- Exercise brief
Omit any picture, and return the remaining data exactly as written.

..............................

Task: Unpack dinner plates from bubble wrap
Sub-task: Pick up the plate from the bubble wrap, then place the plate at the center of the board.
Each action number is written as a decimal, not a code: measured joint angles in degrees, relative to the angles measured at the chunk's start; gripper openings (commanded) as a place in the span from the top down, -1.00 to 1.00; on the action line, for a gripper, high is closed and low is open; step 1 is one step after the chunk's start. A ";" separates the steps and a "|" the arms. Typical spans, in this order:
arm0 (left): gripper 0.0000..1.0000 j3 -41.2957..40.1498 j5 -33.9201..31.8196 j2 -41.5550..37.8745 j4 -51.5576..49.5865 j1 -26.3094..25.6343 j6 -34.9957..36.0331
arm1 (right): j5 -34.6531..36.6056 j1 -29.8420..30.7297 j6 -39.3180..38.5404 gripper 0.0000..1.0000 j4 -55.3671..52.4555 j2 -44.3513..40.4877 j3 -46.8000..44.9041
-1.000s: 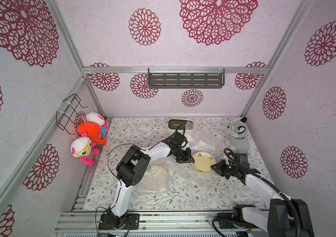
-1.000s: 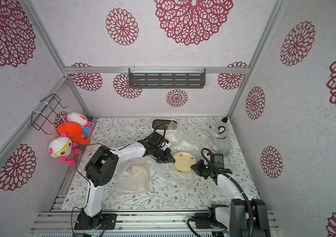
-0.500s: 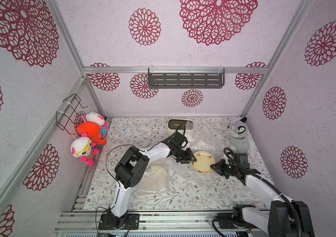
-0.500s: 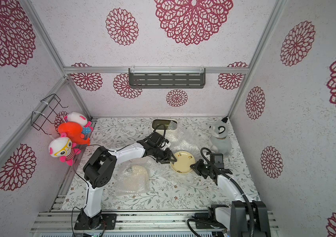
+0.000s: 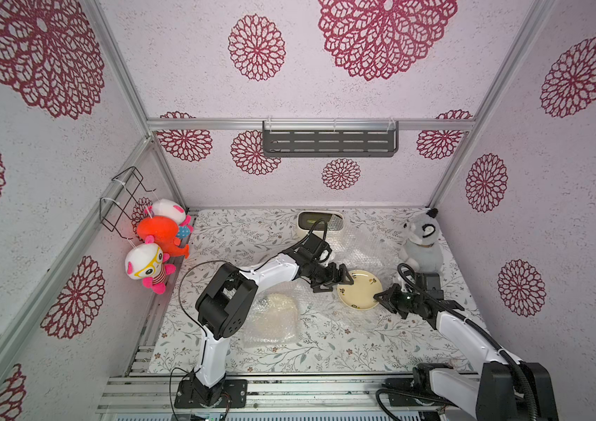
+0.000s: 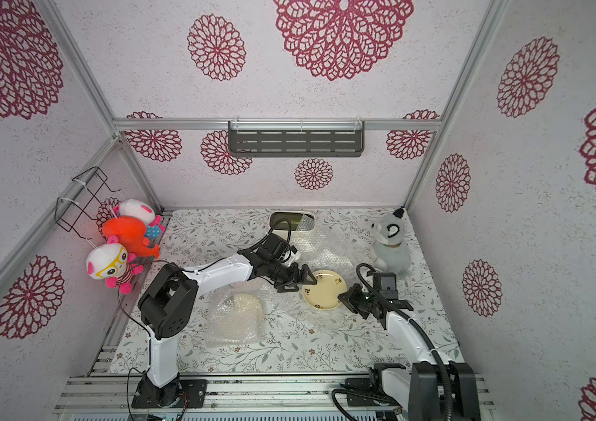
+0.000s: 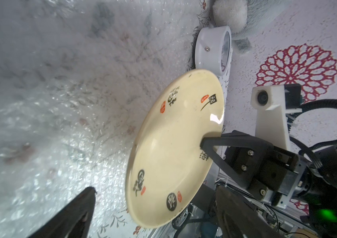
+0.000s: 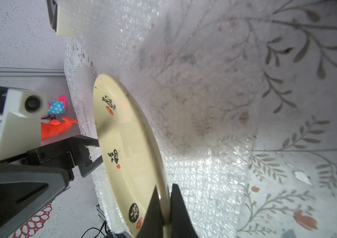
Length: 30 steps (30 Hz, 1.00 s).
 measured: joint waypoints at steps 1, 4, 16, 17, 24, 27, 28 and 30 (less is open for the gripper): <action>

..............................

- Task response
Task: Unpack dinner plates from bubble wrap
Sub-task: Pick up the plate from the bubble wrap, then place the plate at the center of the board.
Each action number is written as a decimal, not a code: measured joint angles in degrees, relative to the angles measured at the chunk's start; gripper openings (commanded) as a place in the span from the top down, -1.00 to 1.00; on the action line, for a gripper, high is closed and low is open; step 1 is one step after the chunk's start. A ";" separates the steps and a "|" the arms. Typical spans, in this order:
arm0 (left): gripper 0.0000..1.0000 j3 -41.2957..40.1498 j5 -33.9201..31.8196 j2 -41.5550..37.8745 j4 -51.5576..49.5865 j1 -26.3094..25.6343 j6 -34.9957..36.0331
arm1 (right): j5 -34.6531..36.6056 j1 -29.8420..30.7297 j6 -39.3180..38.5404 gripper 0.0000..1.0000 j4 -55.3671..52.4555 j2 -44.3513..40.4877 j3 -46.8000..44.9041
-1.000s: 
-1.000s: 
-0.500s: 
-0.500s: 
+0.000s: 
+0.000s: 
+0.000s: 
+0.000s: 
Length: 30 steps (30 Hz, 1.00 s).
 measured: joint waypoints at steps 1, 4, 16, 17, 24, 27, 28 and 30 (less is open for the gripper): <action>

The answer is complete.